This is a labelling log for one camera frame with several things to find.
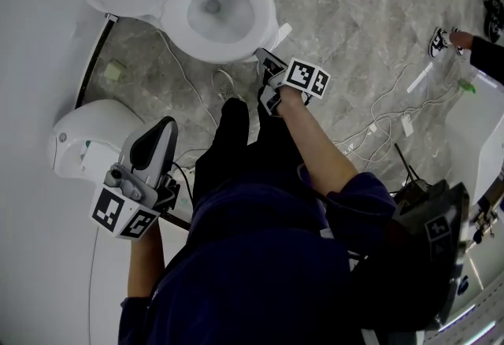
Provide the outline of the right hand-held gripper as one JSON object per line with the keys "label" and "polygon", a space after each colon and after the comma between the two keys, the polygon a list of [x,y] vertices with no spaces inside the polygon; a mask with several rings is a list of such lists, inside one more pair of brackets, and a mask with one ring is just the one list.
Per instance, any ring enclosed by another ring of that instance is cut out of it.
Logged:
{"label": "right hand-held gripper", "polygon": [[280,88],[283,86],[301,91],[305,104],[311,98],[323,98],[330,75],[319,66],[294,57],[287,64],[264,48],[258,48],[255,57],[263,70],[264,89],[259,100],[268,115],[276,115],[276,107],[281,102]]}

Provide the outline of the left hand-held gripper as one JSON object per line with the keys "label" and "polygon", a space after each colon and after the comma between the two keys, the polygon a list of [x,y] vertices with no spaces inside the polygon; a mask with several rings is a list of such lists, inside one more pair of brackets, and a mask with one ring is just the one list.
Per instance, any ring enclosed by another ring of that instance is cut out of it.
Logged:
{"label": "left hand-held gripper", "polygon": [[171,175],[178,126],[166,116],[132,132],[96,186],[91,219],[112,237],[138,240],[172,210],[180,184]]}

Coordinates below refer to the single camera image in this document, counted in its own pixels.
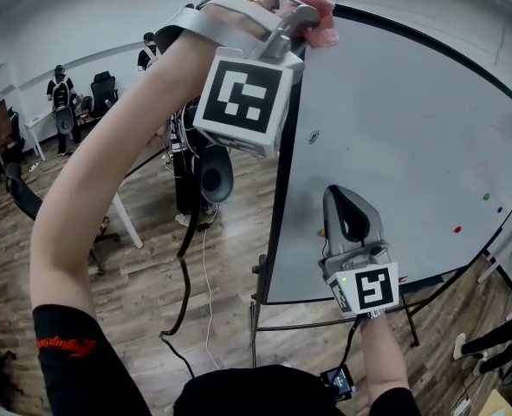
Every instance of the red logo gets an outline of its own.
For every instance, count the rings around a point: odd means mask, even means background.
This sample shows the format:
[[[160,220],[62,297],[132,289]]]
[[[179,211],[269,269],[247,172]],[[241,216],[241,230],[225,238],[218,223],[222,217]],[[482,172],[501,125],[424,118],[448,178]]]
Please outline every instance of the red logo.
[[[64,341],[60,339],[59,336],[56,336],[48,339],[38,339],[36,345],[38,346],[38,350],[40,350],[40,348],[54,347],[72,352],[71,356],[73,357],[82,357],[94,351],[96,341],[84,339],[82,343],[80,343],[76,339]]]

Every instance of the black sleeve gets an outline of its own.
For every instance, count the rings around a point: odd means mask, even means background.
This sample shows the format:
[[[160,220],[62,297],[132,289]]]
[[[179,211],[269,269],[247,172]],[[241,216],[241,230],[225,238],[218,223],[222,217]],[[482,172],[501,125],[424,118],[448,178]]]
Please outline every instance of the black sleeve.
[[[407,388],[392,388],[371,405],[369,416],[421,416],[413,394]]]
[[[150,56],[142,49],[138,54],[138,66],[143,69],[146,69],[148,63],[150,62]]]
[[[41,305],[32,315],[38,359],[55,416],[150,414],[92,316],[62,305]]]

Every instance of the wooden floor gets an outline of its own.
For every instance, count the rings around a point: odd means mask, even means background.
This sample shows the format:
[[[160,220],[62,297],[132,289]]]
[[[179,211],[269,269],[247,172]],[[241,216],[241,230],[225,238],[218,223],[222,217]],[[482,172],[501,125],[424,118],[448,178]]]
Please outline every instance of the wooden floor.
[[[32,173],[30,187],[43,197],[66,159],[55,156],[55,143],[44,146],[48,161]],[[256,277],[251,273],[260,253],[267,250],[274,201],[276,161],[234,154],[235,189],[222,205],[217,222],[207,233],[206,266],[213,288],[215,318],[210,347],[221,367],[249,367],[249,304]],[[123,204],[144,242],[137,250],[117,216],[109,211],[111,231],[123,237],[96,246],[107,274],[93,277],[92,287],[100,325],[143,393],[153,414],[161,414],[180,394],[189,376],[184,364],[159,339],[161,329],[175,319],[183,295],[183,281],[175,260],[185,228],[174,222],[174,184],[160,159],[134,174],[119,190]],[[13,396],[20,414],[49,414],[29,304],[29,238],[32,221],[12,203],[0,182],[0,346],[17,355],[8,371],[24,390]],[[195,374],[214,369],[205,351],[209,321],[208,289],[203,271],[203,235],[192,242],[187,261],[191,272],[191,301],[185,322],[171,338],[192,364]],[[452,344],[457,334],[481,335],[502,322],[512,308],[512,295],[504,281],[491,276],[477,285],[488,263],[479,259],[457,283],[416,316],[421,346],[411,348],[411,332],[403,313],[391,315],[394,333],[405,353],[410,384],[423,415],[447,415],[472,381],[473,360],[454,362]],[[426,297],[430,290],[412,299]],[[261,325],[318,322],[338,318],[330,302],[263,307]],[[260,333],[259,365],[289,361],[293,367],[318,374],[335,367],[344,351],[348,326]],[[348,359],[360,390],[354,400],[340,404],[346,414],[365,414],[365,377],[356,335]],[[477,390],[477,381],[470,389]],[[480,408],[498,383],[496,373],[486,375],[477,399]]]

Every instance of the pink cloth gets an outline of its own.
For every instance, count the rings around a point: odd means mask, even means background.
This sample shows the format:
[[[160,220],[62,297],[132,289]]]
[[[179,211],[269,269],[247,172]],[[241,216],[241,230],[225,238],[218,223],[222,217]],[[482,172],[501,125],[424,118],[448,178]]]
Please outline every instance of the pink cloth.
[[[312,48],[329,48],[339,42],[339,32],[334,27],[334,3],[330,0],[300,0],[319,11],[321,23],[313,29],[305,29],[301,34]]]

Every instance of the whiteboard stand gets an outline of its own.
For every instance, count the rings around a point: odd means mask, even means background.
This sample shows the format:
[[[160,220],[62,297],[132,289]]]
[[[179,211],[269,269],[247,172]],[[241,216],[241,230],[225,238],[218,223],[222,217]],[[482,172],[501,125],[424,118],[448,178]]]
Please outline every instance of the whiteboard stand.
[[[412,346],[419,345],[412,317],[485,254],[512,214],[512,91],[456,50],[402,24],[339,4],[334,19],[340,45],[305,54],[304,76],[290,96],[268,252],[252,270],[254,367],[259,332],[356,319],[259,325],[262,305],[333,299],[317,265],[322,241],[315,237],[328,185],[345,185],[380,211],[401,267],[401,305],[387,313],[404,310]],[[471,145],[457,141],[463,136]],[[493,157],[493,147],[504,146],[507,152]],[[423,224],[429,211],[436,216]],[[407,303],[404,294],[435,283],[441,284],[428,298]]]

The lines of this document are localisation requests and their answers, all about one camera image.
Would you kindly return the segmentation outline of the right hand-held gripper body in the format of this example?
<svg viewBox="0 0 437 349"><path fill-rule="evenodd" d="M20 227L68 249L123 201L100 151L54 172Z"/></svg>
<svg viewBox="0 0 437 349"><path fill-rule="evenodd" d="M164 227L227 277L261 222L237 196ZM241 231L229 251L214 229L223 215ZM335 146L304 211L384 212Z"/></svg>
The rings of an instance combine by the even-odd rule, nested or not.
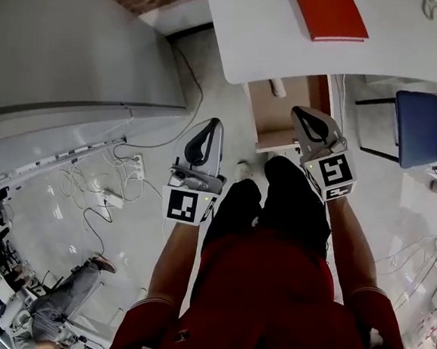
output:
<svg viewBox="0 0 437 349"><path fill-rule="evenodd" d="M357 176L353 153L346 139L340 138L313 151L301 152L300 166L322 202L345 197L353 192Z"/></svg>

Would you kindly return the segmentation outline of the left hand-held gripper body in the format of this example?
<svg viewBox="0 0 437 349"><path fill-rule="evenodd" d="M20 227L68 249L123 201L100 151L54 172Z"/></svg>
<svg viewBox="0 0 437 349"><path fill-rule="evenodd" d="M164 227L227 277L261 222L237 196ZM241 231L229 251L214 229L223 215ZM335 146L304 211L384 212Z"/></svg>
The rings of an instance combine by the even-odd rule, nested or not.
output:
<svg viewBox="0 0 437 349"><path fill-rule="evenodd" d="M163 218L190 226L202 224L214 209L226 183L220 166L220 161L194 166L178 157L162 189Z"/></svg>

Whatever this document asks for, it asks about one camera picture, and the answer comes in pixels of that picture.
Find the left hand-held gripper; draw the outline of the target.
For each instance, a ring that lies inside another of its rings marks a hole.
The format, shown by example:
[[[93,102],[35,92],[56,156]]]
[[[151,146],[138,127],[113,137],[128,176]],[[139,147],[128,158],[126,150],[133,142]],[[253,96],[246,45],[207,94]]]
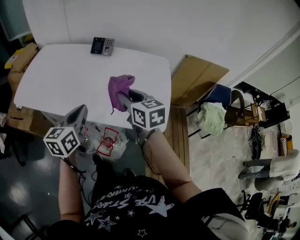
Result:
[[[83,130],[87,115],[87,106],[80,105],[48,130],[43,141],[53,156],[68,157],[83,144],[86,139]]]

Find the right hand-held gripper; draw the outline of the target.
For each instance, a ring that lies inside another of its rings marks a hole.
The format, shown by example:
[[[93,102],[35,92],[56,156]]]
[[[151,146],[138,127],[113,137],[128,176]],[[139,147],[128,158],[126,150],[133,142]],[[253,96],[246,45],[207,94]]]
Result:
• • • •
Work to complete
All lines of the records above that contain the word "space" are to be copied out.

Response area
Provide the outline of the right hand-held gripper as one JSON object per line with the keys "label" and "polygon", a space after each colon and after the comma between the two keys, the polygon a list of [x,y] vertices with no spaces inside the polygon; a mask with several rings is a list of such lists, inside one more pair of brackets, and a mask with one ring is just the one list.
Provide the outline of the left hand-held gripper as one JSON object per line with the keys "label" and "polygon", a space after each colon and after the comma between the two keys, the polygon a list of [x,y] vertices with no spaces inside the polygon; a mask with several rings is a list of such lists, inside one more pair of brackets, and a mask with one ring is just the one list.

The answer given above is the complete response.